• [Work to complete]:
What lines in the data hold the string "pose"? Show them.

• [Recorded data]:
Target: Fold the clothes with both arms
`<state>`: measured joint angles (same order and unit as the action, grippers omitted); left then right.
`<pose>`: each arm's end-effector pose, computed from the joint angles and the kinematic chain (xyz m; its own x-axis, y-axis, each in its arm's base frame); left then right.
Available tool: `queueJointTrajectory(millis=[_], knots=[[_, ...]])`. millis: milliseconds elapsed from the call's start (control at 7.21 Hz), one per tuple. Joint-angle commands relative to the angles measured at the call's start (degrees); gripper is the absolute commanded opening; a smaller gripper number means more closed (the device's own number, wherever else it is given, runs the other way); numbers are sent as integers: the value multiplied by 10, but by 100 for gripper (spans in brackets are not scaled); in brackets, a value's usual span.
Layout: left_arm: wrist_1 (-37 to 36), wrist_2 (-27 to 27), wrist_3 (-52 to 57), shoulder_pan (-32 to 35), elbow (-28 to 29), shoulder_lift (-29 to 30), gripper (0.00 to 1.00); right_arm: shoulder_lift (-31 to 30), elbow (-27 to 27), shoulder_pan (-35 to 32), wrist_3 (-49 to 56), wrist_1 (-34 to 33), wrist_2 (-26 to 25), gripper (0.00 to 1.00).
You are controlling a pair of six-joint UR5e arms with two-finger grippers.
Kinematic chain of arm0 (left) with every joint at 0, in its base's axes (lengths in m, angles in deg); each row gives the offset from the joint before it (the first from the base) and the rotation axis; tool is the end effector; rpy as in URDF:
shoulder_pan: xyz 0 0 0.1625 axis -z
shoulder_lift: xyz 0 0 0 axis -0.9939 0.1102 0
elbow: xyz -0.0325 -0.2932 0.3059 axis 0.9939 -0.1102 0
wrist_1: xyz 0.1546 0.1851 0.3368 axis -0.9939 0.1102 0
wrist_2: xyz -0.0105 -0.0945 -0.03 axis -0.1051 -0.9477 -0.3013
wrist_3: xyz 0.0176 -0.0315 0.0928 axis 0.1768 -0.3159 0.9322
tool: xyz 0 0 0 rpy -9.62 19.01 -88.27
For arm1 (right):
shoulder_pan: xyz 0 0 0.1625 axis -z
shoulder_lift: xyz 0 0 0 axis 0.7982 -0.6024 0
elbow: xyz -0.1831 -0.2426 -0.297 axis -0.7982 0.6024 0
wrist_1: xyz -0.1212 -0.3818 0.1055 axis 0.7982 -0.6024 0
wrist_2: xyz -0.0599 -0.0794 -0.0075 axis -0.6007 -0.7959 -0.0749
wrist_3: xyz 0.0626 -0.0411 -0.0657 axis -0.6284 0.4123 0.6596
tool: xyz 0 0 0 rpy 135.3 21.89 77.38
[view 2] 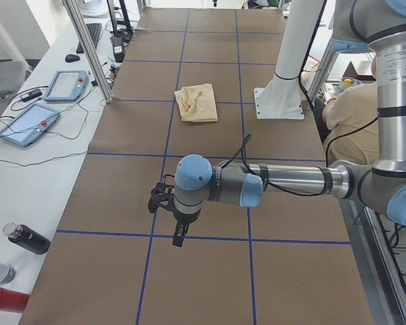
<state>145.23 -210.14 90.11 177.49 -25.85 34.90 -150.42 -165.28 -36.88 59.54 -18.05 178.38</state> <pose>-0.0950 -0.4292 0.6295 0.7466 0.1846 -0.6392 -0.0372 0.9708 0.2369 0.0594 -0.3757 0.6419 0.6795 -0.1030 0.7264 0.0623 0.9946 0.0828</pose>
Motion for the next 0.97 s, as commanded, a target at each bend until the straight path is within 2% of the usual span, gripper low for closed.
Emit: queueJointTrajectory(millis=[0, 832], knots=[[-3, -2, -4, -2, 20, 1, 100, 0, 12, 1, 3, 3, 7, 100], [4, 0, -2, -2, 18, 1, 100, -3, 21, 1, 6, 5, -2, 100]])
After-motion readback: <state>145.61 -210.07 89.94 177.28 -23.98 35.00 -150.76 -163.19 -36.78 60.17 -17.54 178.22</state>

• [The completed task]:
`<pose>`: each arm's end-effector pose, computed from the joint angles and the kinematic chain (xyz m; its own x-axis, y-axis, each in its arm's base frame); left then right.
<state>145.23 -210.14 90.11 177.49 -25.85 34.90 -150.42 -165.28 -36.88 59.54 -18.05 178.38</state> <pose>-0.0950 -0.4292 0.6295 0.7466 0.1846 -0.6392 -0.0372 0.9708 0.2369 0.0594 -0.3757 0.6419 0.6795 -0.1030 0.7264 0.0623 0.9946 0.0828</pose>

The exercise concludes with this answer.